Hi! First of all - great name :). My 3.5 year old goldendoodle is Cooper as well. So, first of all - what kind of 'behaviours' was he demonstrating that made the trainer throw out the word 'aggression'? I'm not an expert but I'm going to share my experience with you - past and present.

Cooper was the biggest brat in puppy class. I would argue that he was the smartest one there (though I know I'm bias) but he would literally bark the entire class while all the other puppies sat nicely. I would leave each class feeling totally mortified to the point where the trainer actually called me out and told me that I had to stop being so stressed out in class as he could pick up on it. He was also a VERY rowdy player and up until about 7 months, I would have to pull him away from playing because he'd get so carried away and I was totally scared he was going to grow up to be a mean dog who couldn't play with others. Fast forward to now and he's still got a lot of energy and isn't a push-over but he's a very sweet, smart and playful dog who is now very respectful of people and other dogs.

We also just got a second 'doodle' (aussiedoodle) who is almost 14 weeks and started him in puppy class. I was thinking 'man it's going to be nice to try this again and hopefully not be the jerks in class'. Nope! Howard is totally excitable and whines and wants to play all class. This time around, I'm a lot more relaxed about it and I just focus on training at home and in other environments. Not all dogs thrive in a puppy class environment!

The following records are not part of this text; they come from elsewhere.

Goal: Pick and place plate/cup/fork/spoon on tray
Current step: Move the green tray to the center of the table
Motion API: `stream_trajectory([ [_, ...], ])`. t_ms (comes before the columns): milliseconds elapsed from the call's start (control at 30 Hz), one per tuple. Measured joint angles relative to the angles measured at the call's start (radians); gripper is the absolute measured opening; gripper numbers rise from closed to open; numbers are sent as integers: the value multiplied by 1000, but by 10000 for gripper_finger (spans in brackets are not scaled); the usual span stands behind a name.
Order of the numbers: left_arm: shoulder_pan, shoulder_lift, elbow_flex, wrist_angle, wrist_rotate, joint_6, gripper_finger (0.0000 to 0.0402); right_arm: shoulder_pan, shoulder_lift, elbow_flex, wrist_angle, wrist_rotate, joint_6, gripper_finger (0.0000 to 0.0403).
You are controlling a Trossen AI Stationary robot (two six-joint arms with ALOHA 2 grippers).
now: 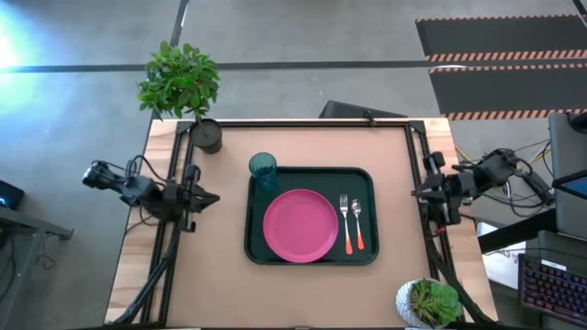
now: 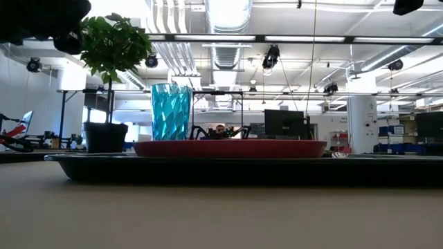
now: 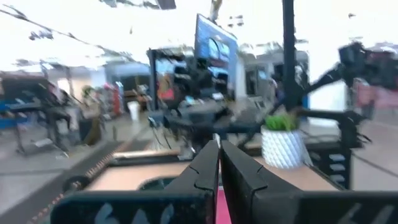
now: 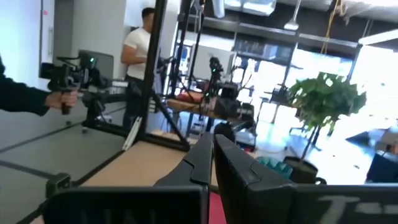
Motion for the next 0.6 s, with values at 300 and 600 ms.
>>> stream_trajectory([
  [300, 40, -37, -101, 156, -9, 32, 0, 0, -1, -71, 132, -78, -60, 9],
  [600, 70, -18, -79, 144, -8, 69, 0, -2, -2, -220, 229, -108, 54, 9],
])
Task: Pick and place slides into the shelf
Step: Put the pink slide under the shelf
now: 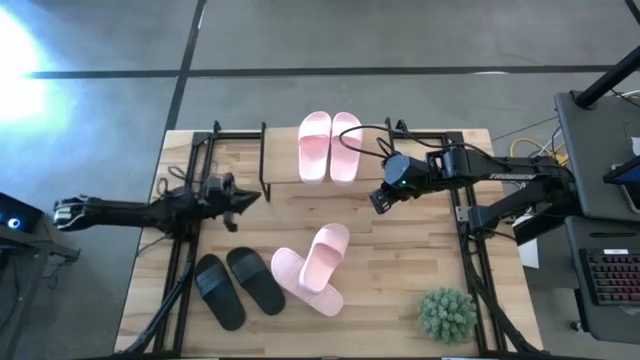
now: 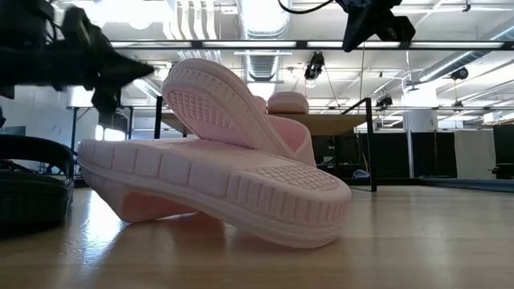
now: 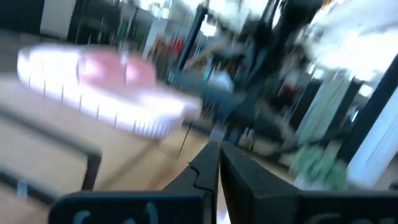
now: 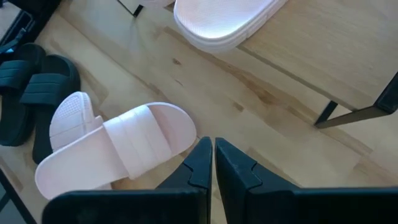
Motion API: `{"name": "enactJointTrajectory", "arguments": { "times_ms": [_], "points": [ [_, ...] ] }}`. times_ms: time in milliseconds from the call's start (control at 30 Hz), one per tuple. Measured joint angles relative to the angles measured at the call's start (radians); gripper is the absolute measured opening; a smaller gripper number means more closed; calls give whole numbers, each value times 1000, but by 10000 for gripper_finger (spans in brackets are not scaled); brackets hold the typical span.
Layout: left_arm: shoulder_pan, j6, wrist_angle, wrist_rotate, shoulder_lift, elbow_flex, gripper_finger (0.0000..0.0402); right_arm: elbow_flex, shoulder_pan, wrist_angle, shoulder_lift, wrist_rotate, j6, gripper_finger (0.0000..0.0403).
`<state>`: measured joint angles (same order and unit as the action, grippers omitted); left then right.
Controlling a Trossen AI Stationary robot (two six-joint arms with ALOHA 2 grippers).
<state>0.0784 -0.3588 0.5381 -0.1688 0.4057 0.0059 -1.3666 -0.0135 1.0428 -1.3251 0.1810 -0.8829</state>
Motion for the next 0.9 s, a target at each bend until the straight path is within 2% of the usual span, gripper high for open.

Like I said, I'm not an expert but I also think you have to be a bit patient - he's only 14 weeks, right? Personally, I'd focus your efforts on the nipping (which you said has improved) and the jumping as those are behaviours you don't want to continue. But being crazy and energetic is part of being a puppy IMO. I'd also focus on socialization. See how he does next puppy class - he may have just been overwhelmed. The biggest thing I've learned with my two guys is I had to let go of  the 'perfect puppy' image I had in my mind and differentiate between what was actually bad behaviour and what was just different behaviours than I had envisioned or hoped for (if that makes sense). 

Unless I'm missing a bit part of this story, nothing your saying throws up the 'your dog is going to be aggressive' card!

I hope that helps somehow! 

Thank you, this was very helpful!  I'm not sure what she saw that made her use the term aggressive - I think she was generalizing that if I didn't get a handle on him, he would continue to be the boss and that's what leads to aggressiveness??  I'm honestly not sure because later I asked her, well can he become a good family dog (i NEED that!) and she said absolutely, he will be wonderful?!  I was getting mixed messages but it was so hectic in there because our session was right in between an obedience class and a puppy class so there were dogs coming, going etc... and the whole thing was stressful lol.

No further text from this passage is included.